HOW TO COMPLETE THIS TASK
Please reproduce all entries word for word and omit their pictures.

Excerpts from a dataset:
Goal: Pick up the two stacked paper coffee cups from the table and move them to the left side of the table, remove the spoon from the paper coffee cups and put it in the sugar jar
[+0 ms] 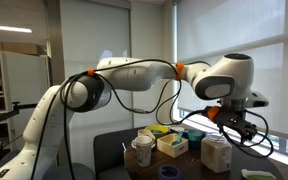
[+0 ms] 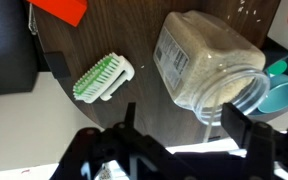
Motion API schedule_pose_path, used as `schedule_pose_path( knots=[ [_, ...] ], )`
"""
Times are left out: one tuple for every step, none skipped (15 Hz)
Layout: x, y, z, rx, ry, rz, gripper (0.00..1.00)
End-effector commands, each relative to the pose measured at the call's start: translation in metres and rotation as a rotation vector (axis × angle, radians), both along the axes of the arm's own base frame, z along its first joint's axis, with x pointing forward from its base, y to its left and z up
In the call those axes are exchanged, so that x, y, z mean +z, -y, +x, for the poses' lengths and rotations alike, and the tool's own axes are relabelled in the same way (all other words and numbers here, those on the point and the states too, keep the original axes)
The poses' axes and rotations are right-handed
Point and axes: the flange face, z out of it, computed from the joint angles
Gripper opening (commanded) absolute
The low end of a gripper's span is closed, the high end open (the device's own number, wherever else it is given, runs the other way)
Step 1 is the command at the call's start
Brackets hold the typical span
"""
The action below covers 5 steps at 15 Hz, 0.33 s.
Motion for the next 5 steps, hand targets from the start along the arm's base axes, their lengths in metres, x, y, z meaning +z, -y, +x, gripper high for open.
schedule_pose_path(
  knots=[
    [0.071,-0.028,-0.026,0.166,0.043,-0.044,1.0],
    [0.092,-0.036,-0.037,0.214,0.053,-0.063,1.0],
    [0.113,-0.045,-0.046,0.263,0.087,-0.079,1.0],
    [0.133,-0.056,-0.055,0.313,0.112,-0.093,1.0],
    [0.102,-0.039,-0.035,0.23,0.094,-0.057,1.0]
  ],
)
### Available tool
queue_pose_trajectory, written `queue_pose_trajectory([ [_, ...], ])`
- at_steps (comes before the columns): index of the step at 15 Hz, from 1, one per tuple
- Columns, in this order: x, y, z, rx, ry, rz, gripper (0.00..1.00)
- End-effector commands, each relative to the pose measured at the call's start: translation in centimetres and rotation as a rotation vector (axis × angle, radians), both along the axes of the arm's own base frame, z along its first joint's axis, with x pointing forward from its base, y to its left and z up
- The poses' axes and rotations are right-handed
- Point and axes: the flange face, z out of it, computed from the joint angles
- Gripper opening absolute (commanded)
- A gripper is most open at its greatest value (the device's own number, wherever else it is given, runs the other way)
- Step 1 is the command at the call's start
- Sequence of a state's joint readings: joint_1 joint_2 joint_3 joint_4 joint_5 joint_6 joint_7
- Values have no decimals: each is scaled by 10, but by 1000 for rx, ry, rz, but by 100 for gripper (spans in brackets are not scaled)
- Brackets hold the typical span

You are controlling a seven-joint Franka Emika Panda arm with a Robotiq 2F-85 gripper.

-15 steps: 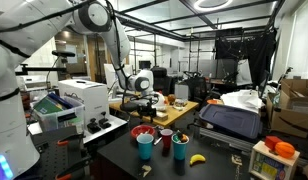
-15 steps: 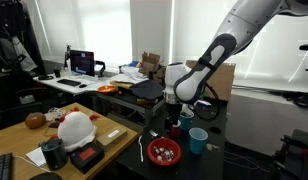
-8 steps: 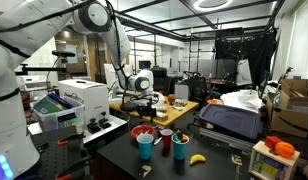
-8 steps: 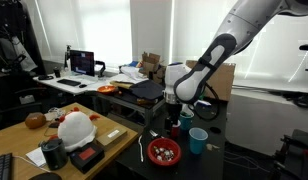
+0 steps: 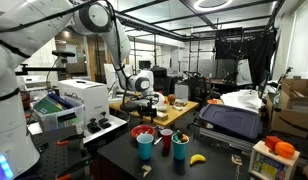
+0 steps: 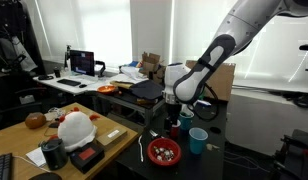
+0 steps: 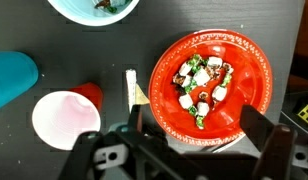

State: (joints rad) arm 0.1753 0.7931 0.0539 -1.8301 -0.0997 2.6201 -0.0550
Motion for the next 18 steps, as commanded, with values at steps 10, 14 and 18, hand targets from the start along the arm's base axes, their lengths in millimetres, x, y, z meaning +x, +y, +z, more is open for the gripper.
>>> queue_pose_trajectory([
  [10, 30, 45, -71, 126, 38, -52, 100],
  [14, 27, 46, -95, 126, 77, -112, 100],
  [18, 22, 31, -112, 102, 105, -177, 100],
])
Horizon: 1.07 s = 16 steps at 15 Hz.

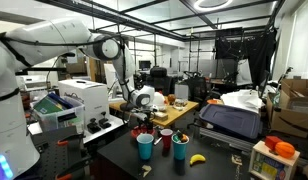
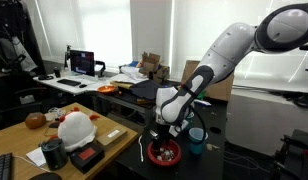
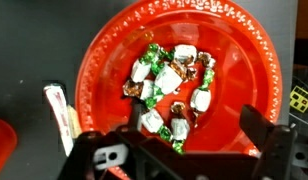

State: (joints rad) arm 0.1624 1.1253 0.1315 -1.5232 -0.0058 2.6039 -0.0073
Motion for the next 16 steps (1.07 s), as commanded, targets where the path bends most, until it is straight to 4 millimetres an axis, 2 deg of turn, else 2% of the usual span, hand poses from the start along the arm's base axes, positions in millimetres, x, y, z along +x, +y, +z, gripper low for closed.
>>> queue_pose_trajectory([
  [1, 2, -9, -8, -6, 47, -68, 100],
  [7, -5, -2, -16, 49, 102, -91, 100],
  [10, -7, -1, -22, 0, 106, -94, 100],
  [16, -7, -12, -25, -115, 82, -124, 100],
])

EXERCISE SOLUTION
Goal: Pick up the two stacked paper coffee cups from the table and move them to the left side of the table, remove the spoon from the paper coffee cups and put it in the sugar jar
[+0 ms] 
[+0 ms] 
Motion API schedule_pose_path, used as `schedule_pose_path( knots=[ [_, ...] ], )`
"""
Times are left out: one tuple for every step, none skipped (15 Hz)
Layout: x, y, z, rx, ry, rz, gripper (0.00..1.00)
End-effector commands, each relative to the pose measured at the call's start: translation in metres and rotation as a rotation vector (axis × angle, radians), both along the axes of the arm's own base frame, z along its first joint's axis, with x pointing forward from its base, y to its left and z up
In the call those axes are exchanged, so that x, y, z mean +z, -y, +x, for the poses' lengths and rotations alike, and the tool's own axes are relabelled in the same way (all other words and numbers here, those on the point and the states too, keep the original axes)
The poses' axes and rotations are right-handed
Point and axes: the flange face, z out of it, computed from the joint angles
Gripper opening (commanded) absolute
The low end of a gripper's span is closed, the high end open (the device's own number, wherever else it is given, runs the other way)
Step 1 is the command at the call's start
Brackets hold the typical span
"""
The action below covers 5 steps at 15 Hz, 0.33 s.
Motion for the next 5 steps, hand targets from the start along the arm's base axes, their lengths in metres, x, y, z meaning +z, -y, +x, gripper high for open.
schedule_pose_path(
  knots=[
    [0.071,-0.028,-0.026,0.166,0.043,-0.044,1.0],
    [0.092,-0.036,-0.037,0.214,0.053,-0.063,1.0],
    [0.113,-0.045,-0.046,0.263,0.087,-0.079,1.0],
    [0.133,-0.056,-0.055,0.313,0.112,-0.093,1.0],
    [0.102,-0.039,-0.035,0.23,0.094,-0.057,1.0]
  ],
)
### Available tool
queue_pose_trajectory, written `queue_pose_trajectory([ [_, ...], ])`
- at_steps (comes before the columns): index of the step at 15 Hz, from 1, one per tuple
- Columns, in this order: x, y, z, rx, ry, rz, gripper (0.00..1.00)
- End-effector commands, each relative to the pose measured at the call's start: translation in centimetres and rotation as a rotation vector (axis × angle, radians), both along the axes of the arm's own base frame, z along its first joint's axis, with x pointing forward from its base, y to its left and z up
- The poses' axes and rotations are right-handed
- Point and axes: the flange face, z out of it, computed from the joint angles
- Gripper opening absolute (commanded)
- A gripper is most open at its greatest value (the device's own number, wherever else it is given, runs the other way)
- Step 1 is the command at the call's start
- Sequence of a state's joint readings: joint_1 joint_2 joint_3 joint_4 joint_5 joint_6 joint_7
- Values have no decimals: each is scaled by 10, but by 1000 for rx, ry, rz, but by 100 for gripper (spans in brackets are not scaled)
- Brackets hold the typical span

You are controlling a seven-joint Franka Emika Panda arm with a Robotiq 2F-85 gripper.

-15 steps: 
-15 steps: 
-8 steps: 
-8 steps: 
+0 steps: 
+0 steps: 
+0 steps: 

State: (joints rad) arm 0.1753 0.7931 0.0539 -1.8301 -0.0997 2.6201 -0.0550
Motion for the next 18 steps, as commanded, with values at steps 10, 14 and 18, hand targets from the start along the arm's base axes, their lengths in millimetres, x, y, z meaning +x, +y, +z, more is open for the gripper.
>>> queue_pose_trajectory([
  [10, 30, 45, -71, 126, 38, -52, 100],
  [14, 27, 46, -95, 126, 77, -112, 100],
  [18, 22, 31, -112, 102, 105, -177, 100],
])
Horizon: 1.07 s = 16 steps at 15 Hz.


State: (joints rad) arm 0.1624 1.1253 0.1315 -1.5232 -0.0058 2.6039 -0.0073
Motion for the next 16 steps (1.07 s), as commanded, targets where the path bends most, until it is straight to 4 millimetres an axis, 2 deg of turn, else 2% of the usual span, hand poses from the start along the arm's base axes, positions in millimetres, x, y, z along +x, +y, +z, gripper low for closed.
>>> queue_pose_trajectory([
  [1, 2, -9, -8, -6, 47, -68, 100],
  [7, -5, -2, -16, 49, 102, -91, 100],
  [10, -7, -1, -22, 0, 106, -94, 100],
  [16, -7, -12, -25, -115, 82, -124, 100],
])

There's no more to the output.